- EXERCISE INSTRUCTIONS:
What is needed is a single figure: how many lines of the records below contain the word "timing".

- Items from a dataset:
################

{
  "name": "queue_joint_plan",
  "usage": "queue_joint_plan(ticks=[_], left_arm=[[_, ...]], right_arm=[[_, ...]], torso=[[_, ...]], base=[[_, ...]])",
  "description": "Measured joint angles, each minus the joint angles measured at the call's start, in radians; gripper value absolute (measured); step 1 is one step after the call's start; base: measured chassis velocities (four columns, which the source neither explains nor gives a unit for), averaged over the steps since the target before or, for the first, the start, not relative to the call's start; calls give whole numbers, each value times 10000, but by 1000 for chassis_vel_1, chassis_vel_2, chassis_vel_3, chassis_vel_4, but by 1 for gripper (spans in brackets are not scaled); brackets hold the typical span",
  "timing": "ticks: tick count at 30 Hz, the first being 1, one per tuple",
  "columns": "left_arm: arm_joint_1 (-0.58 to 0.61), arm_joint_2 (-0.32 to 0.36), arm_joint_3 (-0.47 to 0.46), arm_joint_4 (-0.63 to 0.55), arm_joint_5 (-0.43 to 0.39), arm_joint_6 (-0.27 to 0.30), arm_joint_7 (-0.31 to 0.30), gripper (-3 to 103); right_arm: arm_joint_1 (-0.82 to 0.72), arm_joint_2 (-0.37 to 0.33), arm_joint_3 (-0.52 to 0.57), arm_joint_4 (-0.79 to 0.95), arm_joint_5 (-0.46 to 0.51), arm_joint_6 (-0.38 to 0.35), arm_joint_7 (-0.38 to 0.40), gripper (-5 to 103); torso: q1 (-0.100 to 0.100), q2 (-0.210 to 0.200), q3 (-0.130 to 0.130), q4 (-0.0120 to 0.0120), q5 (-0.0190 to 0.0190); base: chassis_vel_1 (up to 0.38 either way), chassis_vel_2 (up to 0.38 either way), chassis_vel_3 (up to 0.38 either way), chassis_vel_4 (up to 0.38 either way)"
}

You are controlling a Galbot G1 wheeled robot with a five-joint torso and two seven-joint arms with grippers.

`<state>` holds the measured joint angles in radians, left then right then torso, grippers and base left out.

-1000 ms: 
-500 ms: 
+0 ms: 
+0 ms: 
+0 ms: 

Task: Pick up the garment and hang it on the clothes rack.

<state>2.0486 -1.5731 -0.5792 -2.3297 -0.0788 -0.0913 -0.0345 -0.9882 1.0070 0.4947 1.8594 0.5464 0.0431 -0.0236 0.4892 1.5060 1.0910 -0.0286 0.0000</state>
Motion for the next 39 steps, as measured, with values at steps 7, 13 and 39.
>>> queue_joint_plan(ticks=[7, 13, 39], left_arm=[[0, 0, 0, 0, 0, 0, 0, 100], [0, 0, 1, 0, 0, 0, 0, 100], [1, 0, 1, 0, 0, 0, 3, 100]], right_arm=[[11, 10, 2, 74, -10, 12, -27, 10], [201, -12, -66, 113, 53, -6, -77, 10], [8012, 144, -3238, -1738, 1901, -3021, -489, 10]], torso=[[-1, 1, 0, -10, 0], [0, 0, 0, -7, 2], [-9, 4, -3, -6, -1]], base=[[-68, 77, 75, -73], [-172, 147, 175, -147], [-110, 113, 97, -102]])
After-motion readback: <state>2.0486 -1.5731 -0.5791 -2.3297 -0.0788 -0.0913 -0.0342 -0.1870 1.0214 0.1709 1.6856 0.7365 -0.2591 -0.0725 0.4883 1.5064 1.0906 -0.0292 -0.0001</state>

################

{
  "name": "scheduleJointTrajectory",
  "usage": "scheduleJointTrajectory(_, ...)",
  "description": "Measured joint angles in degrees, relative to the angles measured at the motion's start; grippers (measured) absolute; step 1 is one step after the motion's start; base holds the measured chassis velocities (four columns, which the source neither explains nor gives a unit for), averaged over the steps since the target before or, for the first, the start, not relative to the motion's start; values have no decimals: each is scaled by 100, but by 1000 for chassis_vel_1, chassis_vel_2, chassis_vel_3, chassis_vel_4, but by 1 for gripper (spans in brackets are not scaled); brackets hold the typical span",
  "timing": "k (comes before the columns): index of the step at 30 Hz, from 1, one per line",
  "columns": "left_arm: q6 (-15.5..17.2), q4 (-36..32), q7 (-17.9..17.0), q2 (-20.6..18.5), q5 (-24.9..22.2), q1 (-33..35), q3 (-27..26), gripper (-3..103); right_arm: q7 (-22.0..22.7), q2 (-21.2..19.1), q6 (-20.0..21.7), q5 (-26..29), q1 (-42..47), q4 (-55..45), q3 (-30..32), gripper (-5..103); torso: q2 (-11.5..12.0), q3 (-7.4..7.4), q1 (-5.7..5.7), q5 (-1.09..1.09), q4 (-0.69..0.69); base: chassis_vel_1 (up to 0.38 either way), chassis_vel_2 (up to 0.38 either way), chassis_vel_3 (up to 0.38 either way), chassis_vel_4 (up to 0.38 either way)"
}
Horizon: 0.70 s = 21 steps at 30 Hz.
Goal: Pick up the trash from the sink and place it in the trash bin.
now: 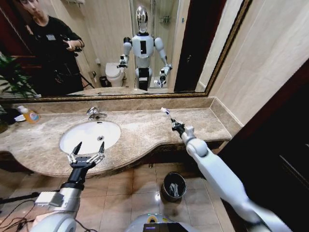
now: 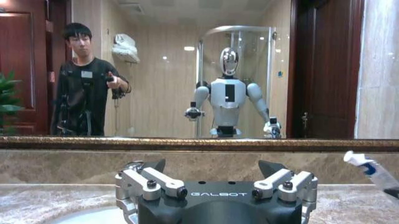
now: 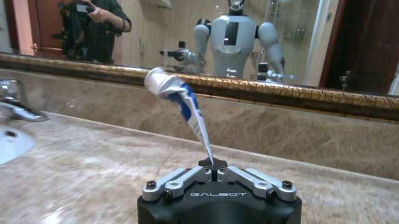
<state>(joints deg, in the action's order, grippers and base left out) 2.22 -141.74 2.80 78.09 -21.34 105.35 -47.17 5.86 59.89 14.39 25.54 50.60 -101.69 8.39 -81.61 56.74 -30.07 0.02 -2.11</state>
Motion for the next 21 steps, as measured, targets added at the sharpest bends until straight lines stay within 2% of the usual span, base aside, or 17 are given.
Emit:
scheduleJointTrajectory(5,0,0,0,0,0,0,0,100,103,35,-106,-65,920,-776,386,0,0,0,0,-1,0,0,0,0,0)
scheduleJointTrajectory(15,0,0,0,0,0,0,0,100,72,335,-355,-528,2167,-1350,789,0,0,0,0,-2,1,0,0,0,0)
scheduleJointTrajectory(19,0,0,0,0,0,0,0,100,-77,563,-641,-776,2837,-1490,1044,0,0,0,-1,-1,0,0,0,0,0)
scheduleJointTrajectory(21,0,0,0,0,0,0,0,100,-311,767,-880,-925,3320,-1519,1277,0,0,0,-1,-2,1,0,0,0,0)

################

- FINISHED TASK:
2